Photographs and casts of sasquatch tracks from the American midwest (Michigan) and central and eastern Canada(Manitoba and Ontario), and southern US (eastern Texas) appear on the Tracks page
. Eyewitness drawings from Ohio, Manitoba, and Ontario (see Sightings) show remaekable consistency with those from British Columbia, Washington, and Alberta.

Around this time I began following up sasquatch reports in Ontario (the province in which I grew up, and continue to visit at least once a year). I was able to photograph the excellent cast made by a high school student in June, 1977. This cast illustrates an anatomical feature of the sasquatch foot occasionally observed by others. This is the relatively straight line across the base of the toes, a situation which differs from the human foot in which this line slopes towards the little toe at the outside of the foot. (This feature shows up the track cast in Texas by researcher Rand Trusty.)

In 1998 I visited northern Manitoba where I heard sasquatch reports firsthand from several eyewitnesses. In the spring of 2001, I spent 2 weeks in Manitoba and heard an additional 26 reports.

In 2001, I was invited to address the first Conference hosted by the Texas Bigfoot Society. It was held in Jefferson, in northeast Texas. My wife, Joan, and I spent most of September touring western, southwestern and south central US as part of the travel to and from the conference.

Whereas many people see the extensive coniferous forests of the Pacific Northwest as great wildlife habitat, I, as a wildlife biologist, am aware that the richest wildlife habitats in this region are the small pockets of deciduous forest. Recognizing the much higher value of deciduous forest as wildlife habitat, I have less trouble accepting the presence of sasquatches in Central and eastern Canada, and the midwestern, eastern and southern US. Home ranges for a large mammal in such habitat would likely be smaller than that required in the less productive coniferous forests of the Pacific Northwest. (Having said that, there is one area of the Pacific Northwest that is very productive indeed. That is the coast with its rich shellfish resources.)

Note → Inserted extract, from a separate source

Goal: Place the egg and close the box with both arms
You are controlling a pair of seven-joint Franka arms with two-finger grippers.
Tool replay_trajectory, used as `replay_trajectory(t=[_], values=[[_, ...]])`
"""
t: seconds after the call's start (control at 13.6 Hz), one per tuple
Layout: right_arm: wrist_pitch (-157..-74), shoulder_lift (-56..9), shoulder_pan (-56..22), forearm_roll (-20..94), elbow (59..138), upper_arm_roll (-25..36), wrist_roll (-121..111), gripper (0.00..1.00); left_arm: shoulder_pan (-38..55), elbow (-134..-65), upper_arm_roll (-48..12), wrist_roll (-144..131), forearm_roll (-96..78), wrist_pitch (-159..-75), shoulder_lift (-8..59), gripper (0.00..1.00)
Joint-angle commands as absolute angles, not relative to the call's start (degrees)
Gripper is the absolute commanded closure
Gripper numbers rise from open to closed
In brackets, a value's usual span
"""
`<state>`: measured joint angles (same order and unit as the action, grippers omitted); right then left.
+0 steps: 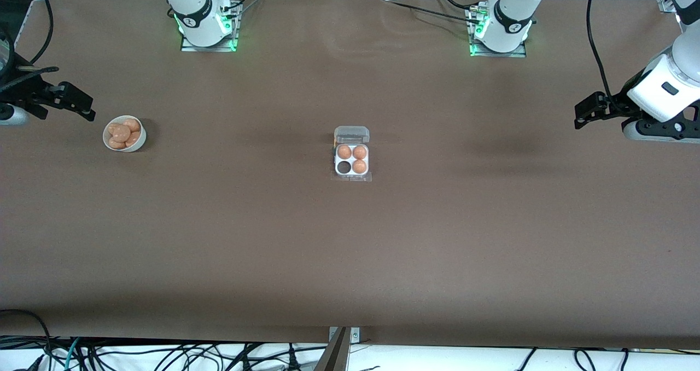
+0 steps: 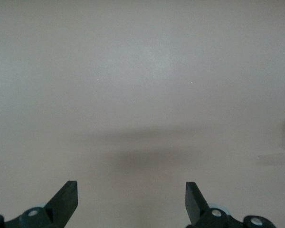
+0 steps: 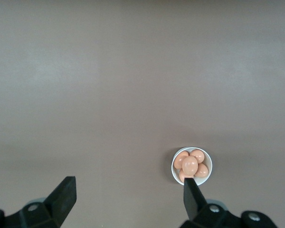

In 2000, I spent several days recording sasquatch reports by state and county from John Green's files. I subsequently mapped these reports to get a continental picture of the distribution of reports. I am currently attempting to publish the results. Despite shortcomings in the data, they show a number of things.


A map of western North America shows that:

(1) most reports do indeed come from provinces and states on the Pacific coast (northern California, Oregon, Washington, British Columbia.)

(2) There is a band of states and provinces just interior to the west coast states and provinces which also has high numbers of reports. These states and provinces include Alberta, Idaho, and Montana.

(3) States and provinces interior to these two bands tend to have fewer reports.

(4) Remarkably to some of us, there is another part of North America, the US midwest and east, in which some states have numbers of sasquatch reports high enough to be comparable with some states and provinces in the Pacific Northwest. These states are Ohio, Pennsylvania, and Maryland. Adjacent to and near these states are other states and provinces with relatively high numbers of reports: Michigan, New York, Manitoba. Somewhat by itself in southeastern US is Florida with a larger number of reports.

(5) Just as remarkable is the fact that almost every state east of the great plains has significant numbers of sasquatch reports. Texas is interesting in that most sasquatch reports from this state are from the well-wooded, well-watered eastern part, as opposed to the west Texas dry country which most people envision when they think of that state.In general terms these data support John Green's hypothesis that areas with over 20 inches of rainfall have more reports than areas with less rainfall. Very dry areas have very few reports indeed.